## What to produce
Exactly as they appear below, repeat the lines from the one with "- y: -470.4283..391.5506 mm" through the one with "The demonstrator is", and no others.

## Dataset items
= Beginning of Section =
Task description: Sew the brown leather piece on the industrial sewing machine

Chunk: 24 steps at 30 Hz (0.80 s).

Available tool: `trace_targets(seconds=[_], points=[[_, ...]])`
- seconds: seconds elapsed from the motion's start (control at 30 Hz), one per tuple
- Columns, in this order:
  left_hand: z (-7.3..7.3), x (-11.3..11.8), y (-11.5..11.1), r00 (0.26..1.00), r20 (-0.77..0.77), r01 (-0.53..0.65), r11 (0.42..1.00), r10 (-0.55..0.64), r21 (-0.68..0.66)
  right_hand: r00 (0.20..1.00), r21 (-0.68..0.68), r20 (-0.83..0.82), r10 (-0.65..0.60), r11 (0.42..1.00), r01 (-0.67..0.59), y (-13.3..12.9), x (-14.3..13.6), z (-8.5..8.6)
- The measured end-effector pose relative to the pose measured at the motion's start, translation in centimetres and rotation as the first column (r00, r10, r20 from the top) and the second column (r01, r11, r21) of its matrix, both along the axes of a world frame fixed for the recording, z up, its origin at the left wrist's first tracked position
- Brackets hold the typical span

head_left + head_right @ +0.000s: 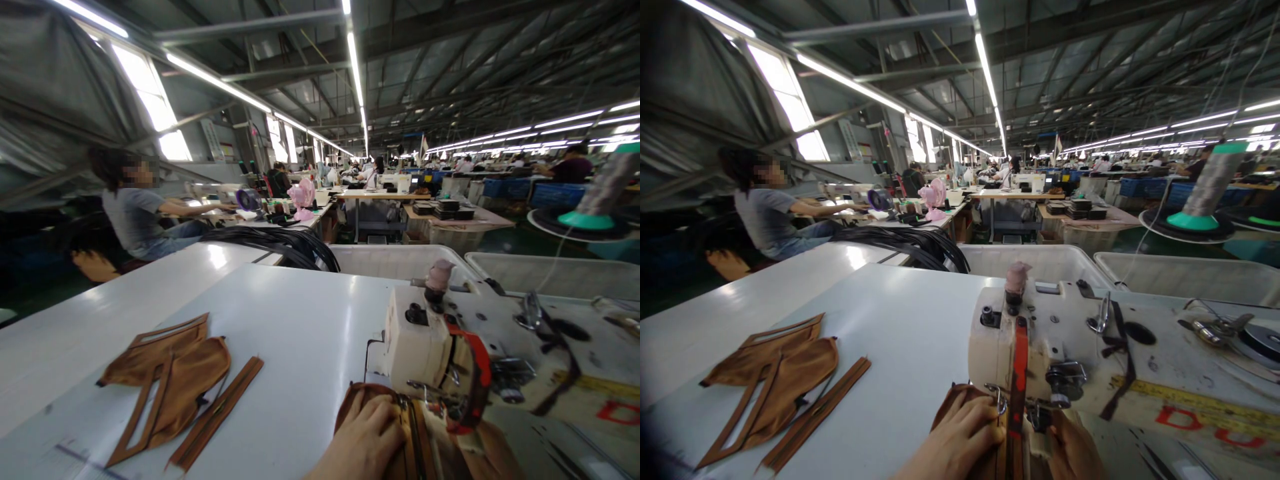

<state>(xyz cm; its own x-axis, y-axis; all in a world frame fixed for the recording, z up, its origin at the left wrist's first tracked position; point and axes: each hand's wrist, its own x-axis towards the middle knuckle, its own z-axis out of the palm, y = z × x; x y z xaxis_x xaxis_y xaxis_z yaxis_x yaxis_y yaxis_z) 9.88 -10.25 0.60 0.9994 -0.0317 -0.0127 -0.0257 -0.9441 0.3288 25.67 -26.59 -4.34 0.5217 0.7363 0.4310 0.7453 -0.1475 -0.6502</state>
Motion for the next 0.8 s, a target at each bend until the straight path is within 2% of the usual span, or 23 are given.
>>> trace_targets(seconds=[0.1, 0.17, 0.27, 0.33, 0.4, 0.47, 0.6, 0.7, 0.8], points=[[0.5, 0.0, -0.2, 1.000, -0.021, -0.002, 1.000, 0.002, -0.015, 0.997, -0.068, -0.042, 0.071, 0.995, -0.074, 0.2, -0.2, 0.5], [0.6, 0.0, -0.3, 1.000, -0.021, -0.008, 1.000, 0.008, -0.021, 0.989, -0.185, -0.114, 0.096, 0.976, -0.116, 0.4, -0.4, 0.5], [0.5, -0.1, -0.4, 1.000, -0.018, -0.019, 0.999, 0.018, -0.027, 0.983, -0.457, -0.183, -0.023, 0.887, -0.065, 0.9, -0.8, 0.1], [0.6, -0.1, -0.3, 1.000, -0.020, -0.024, 0.999, 0.023, -0.029, 0.985, -0.569, -0.160, -0.058, 0.821, -0.044, 1.3, -1.0, -0.2], [0.7, -0.1, -0.2, 1.000, -0.019, -0.023, 0.999, 0.022, -0.038, 0.992, -0.575, -0.120, -0.028, 0.817, -0.046, 1.5, -1.2, -0.4], [0.8, -0.2, -0.1, 1.000, -0.015, -0.025, 0.998, 0.025, -0.053, 0.997, -0.539, -0.077, -0.007, 0.841, -0.036, 1.7, -1.2, -0.3], [1.0, -0.1, 0.0, 1.000, -0.026, -0.017, 0.996, 0.015, -0.082, 0.994, -0.466, 0.066, 0.089, 0.883, -0.048, 2.0, -1.4, 1.0], [1.0, -0.2, 0.1, 0.999, -0.032, -0.011, 0.996, 0.008, -0.093, 0.956, -0.450, 0.228, 0.184, 0.891, -0.063, 2.1, -1.5, 2.2], [0.8, -0.3, 0.2, 0.999, -0.030, -0.015, 0.996, 0.013, -0.086, 0.919, -0.437, 0.321, 0.228, 0.897, -0.070, 1.9, -1.4, 2.6]])
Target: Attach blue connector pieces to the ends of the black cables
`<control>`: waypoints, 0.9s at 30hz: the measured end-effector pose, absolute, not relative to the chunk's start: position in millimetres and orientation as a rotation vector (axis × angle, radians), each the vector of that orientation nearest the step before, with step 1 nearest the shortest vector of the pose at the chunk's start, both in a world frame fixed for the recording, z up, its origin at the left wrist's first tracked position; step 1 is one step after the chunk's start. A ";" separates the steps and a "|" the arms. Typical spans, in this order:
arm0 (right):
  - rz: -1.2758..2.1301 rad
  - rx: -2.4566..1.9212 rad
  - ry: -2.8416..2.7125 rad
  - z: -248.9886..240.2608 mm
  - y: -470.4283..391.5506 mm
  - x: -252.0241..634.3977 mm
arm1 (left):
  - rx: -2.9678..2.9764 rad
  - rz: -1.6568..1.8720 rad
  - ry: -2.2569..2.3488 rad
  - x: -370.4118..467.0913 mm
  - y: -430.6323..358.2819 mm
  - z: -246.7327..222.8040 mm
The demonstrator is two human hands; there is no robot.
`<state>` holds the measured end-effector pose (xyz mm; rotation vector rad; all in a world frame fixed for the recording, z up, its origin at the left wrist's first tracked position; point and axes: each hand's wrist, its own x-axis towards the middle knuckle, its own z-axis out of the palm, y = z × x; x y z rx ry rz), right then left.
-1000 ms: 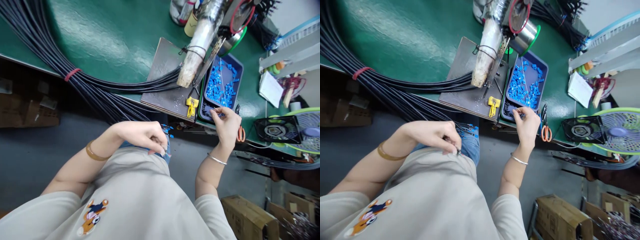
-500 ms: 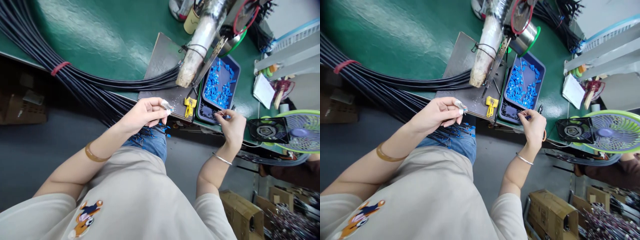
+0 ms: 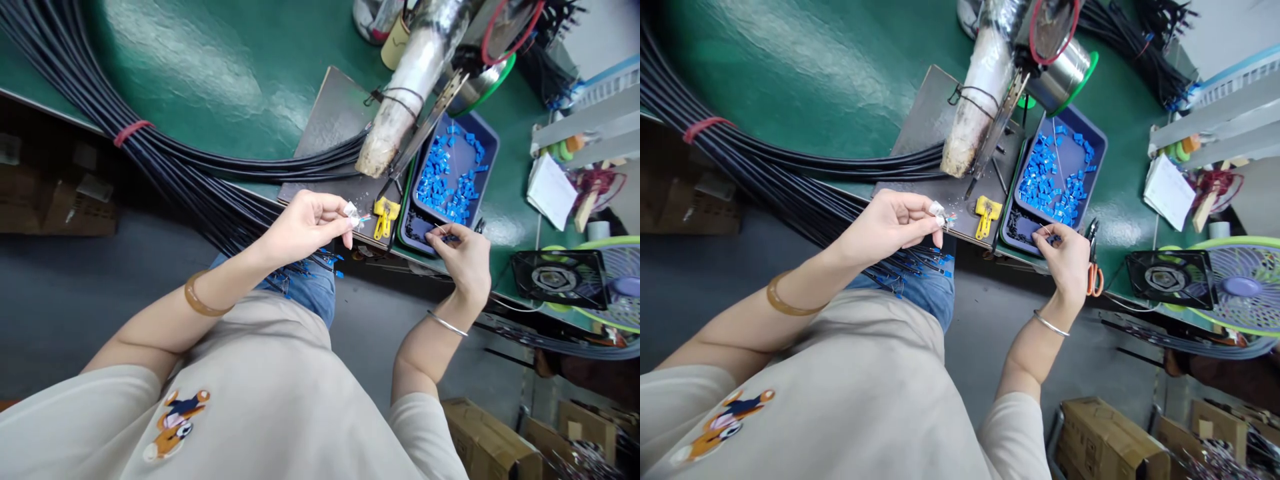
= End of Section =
## Response to the task
  - y: -470.4283..391.5506 mm
  - x: -252.0241..634.3977 mm
arm1 (left):
  - rx: -2.9678..2.9764 rad
  - rz: -1.6568..1.8720 rad
  - ry: -2.2569..2.3488 rad
  - x: -370.4118..467.0913 mm
  - y: -430.6323..358.2819 mm
  - z: -246.7327..222.8040 mm
The demonstrator is two human hands; there is no robot.

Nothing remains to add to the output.